Thanks, Alan, for concluding your lengthy post with a question
related to a topic actually covered in Maverick Scientist!
  
inkwell.vue.545 : Forrest Mims: Maverick Scientist
permalink #98 of 128: Forrest Mims (fmims) Fri 31 May 24 15:58
    
Moments after posting the above, the primary NOAA GOES satellite
detected an X1.18-Class solar flare. More of these can be expected,
for we are near the peak of the solar cycle. Solar flares are
unrelated to human activity, and they have been carefully documented
for decades by scientists in several countries who debate among
themselves how best to predict solar activity.  

This topic is related to Maverick Scientist, for Chapter 21 (Mims
Family Science) describes how my daughter Vicki detected a dozen
solar X-Class flares using a Geiger counter in 1989 when she was in
high school. Her project was included in a book on observing the sun
by Joseph Carr.
  
inkwell.vue.545 : Forrest Mims: Maverick Scientist
permalink #99 of 128: Virtual Sea Monkey (karish) Fri 31 May 24 16:45
    
> Are we to assume
> that all climate change skeptics are conservatives and all
> believers are liberals?

There's a logical defect in that. No, nobody suggested so.

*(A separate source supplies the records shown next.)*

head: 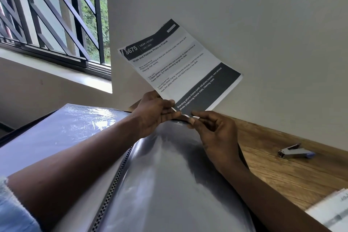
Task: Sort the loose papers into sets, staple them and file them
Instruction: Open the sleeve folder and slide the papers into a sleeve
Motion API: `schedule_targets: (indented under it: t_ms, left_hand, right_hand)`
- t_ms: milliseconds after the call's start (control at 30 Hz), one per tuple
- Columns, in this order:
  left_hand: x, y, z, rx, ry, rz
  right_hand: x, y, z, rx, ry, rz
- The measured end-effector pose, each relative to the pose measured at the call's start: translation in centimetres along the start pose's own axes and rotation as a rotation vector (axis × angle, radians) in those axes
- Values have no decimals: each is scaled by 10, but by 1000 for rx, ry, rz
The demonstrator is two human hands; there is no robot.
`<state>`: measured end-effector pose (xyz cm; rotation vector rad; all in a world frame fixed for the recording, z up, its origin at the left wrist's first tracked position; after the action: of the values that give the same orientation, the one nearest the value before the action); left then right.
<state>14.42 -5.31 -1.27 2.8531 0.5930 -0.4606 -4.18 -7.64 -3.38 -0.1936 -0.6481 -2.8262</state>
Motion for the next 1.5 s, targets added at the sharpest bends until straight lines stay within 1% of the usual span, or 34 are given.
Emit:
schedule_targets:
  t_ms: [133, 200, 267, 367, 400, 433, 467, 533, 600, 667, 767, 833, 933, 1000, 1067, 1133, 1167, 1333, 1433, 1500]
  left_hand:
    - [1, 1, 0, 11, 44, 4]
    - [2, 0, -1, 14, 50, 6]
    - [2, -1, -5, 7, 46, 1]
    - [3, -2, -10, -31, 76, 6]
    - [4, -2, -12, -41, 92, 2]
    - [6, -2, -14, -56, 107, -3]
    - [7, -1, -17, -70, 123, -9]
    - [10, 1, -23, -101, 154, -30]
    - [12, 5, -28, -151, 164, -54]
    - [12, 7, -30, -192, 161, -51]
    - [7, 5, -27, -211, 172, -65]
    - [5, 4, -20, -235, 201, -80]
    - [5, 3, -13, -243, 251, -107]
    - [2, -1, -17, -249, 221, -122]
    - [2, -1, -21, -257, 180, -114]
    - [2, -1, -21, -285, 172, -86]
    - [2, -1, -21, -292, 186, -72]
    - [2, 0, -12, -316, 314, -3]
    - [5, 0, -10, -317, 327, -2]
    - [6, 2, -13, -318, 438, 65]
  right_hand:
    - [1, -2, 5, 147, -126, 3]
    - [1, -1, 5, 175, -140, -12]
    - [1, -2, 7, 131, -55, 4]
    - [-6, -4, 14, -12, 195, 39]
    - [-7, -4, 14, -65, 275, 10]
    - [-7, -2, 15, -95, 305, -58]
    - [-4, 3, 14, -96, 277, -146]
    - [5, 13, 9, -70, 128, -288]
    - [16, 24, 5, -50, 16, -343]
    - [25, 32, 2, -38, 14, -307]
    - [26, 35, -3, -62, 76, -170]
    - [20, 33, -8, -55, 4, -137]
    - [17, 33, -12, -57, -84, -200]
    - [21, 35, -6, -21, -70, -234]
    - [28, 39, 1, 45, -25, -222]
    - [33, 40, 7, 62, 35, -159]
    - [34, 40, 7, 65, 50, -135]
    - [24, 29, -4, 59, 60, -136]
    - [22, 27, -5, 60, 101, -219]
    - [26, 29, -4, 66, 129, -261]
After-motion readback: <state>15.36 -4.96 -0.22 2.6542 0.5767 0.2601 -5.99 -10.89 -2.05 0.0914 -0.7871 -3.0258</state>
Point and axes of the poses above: each hand's wrist, its own y-axis towards the middle knuckle, its own x-axis out of the back of the hand, z = x × y, the point moved 1 cm from there along y, towards the middle knuckle, and after that the axes turned 5 degrees about -x, right-handed, at the moved point
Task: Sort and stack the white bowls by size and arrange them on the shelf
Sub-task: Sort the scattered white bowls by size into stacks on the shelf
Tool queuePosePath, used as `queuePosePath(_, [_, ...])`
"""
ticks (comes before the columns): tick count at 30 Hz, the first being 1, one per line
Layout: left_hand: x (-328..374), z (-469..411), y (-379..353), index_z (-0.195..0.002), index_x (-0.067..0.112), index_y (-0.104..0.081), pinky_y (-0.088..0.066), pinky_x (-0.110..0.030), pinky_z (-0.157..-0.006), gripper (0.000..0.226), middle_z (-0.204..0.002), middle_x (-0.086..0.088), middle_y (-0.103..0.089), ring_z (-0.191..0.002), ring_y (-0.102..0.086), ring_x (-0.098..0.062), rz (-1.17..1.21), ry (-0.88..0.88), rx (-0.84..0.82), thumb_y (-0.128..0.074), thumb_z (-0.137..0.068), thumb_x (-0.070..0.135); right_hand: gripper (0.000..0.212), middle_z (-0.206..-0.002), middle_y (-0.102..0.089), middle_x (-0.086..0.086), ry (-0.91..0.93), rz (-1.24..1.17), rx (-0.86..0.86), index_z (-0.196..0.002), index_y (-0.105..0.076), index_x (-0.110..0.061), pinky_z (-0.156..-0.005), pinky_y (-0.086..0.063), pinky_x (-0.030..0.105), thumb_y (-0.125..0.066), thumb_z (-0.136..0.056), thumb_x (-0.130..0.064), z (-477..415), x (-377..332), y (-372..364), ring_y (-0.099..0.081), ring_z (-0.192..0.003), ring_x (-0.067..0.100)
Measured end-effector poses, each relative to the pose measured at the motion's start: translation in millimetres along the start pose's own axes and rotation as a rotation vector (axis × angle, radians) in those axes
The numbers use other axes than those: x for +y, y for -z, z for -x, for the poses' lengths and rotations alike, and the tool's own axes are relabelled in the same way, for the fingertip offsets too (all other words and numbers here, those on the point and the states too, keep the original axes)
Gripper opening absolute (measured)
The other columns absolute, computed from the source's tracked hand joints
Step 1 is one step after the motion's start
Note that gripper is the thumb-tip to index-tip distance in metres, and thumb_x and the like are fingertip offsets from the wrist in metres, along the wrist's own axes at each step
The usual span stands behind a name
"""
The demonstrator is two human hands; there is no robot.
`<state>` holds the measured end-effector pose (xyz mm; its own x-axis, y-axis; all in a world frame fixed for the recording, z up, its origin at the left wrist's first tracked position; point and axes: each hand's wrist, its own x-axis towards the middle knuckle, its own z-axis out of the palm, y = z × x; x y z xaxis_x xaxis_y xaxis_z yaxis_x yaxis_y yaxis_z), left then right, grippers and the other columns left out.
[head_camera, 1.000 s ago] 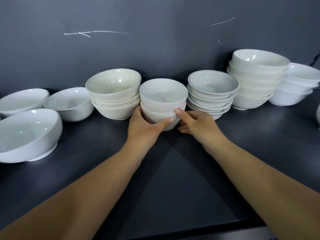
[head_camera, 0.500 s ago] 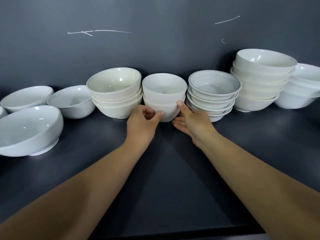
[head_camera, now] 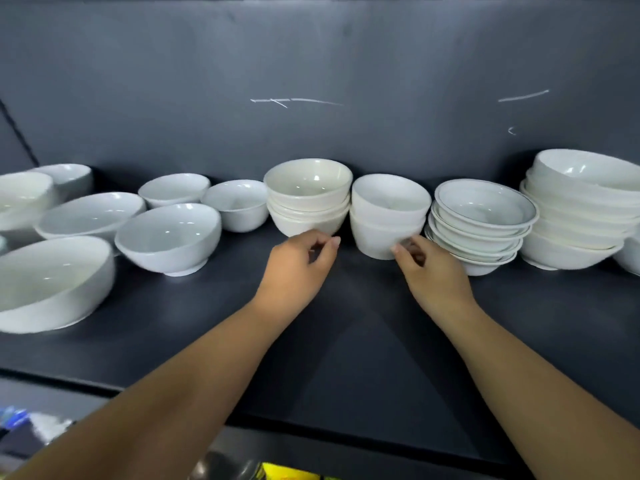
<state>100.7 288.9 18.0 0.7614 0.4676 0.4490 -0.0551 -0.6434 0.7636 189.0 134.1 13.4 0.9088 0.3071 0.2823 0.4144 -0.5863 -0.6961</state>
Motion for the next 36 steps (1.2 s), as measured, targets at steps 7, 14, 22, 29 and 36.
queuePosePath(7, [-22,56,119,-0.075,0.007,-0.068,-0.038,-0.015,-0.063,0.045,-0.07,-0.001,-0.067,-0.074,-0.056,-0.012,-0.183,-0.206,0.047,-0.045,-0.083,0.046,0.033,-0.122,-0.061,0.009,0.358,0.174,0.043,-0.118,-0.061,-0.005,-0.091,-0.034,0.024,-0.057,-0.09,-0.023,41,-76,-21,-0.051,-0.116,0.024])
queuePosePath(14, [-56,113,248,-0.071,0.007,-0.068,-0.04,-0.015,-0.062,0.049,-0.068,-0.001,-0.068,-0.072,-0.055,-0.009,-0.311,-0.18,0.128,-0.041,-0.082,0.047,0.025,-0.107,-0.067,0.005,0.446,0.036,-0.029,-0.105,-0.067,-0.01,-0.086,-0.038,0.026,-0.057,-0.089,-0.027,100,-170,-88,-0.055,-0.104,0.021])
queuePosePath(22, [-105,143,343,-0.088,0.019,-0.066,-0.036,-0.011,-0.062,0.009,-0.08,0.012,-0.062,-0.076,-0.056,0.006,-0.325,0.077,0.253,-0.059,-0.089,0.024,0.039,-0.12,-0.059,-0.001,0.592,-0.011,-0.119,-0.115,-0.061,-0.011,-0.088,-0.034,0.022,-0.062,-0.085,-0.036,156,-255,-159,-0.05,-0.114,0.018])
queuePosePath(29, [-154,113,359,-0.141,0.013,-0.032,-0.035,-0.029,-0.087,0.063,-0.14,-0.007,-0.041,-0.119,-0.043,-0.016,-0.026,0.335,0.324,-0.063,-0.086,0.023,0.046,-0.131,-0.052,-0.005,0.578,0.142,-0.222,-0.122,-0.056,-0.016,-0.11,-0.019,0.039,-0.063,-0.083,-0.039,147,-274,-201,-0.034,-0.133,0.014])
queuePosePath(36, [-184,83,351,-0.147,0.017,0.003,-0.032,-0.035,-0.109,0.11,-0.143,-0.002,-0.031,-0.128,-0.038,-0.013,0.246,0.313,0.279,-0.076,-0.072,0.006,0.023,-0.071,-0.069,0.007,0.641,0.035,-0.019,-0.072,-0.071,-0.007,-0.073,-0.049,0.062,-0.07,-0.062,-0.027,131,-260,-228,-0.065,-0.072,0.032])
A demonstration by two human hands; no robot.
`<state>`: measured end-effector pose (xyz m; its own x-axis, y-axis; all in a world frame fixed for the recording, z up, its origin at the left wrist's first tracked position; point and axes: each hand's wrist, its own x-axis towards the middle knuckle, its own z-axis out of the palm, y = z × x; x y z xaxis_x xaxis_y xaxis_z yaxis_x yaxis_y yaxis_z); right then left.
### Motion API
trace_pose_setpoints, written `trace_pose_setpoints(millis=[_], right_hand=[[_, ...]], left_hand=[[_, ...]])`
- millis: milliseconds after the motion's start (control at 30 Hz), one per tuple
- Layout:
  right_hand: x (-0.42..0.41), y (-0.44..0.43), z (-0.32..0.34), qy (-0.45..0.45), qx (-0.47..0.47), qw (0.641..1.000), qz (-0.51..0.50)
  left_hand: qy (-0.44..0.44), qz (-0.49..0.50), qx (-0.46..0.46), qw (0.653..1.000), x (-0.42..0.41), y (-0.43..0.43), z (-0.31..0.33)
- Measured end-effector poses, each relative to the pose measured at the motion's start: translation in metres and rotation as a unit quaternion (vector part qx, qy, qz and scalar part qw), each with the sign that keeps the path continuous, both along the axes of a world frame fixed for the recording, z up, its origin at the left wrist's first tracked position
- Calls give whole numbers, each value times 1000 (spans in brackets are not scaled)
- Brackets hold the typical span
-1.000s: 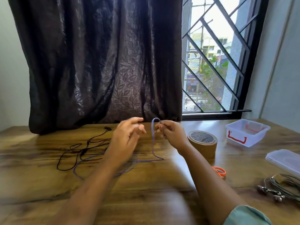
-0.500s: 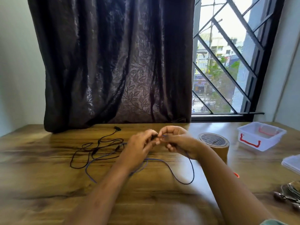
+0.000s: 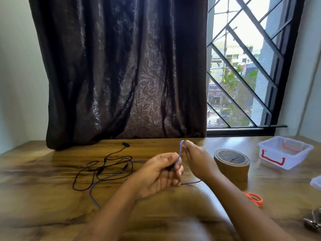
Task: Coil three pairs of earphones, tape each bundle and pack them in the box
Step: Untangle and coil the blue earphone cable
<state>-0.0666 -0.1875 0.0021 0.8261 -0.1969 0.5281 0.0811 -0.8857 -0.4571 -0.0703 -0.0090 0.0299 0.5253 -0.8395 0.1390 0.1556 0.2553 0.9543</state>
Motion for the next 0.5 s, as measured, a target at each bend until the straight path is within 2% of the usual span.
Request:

The American right wing has adopted climate skepticism into their
political program as being bad for business. A scientific dissenter
who accepts the Heritage Society's brand raises the bar that they
have to surpass to establish their credibility.
  
inkwell.vue.545 : Forrest Mims: Maverick Scientist
permalink #100 of 128: Gary Nolan (gnolan) Fri 31 May 24 17:20
    
Thanks for wading in there <karish>.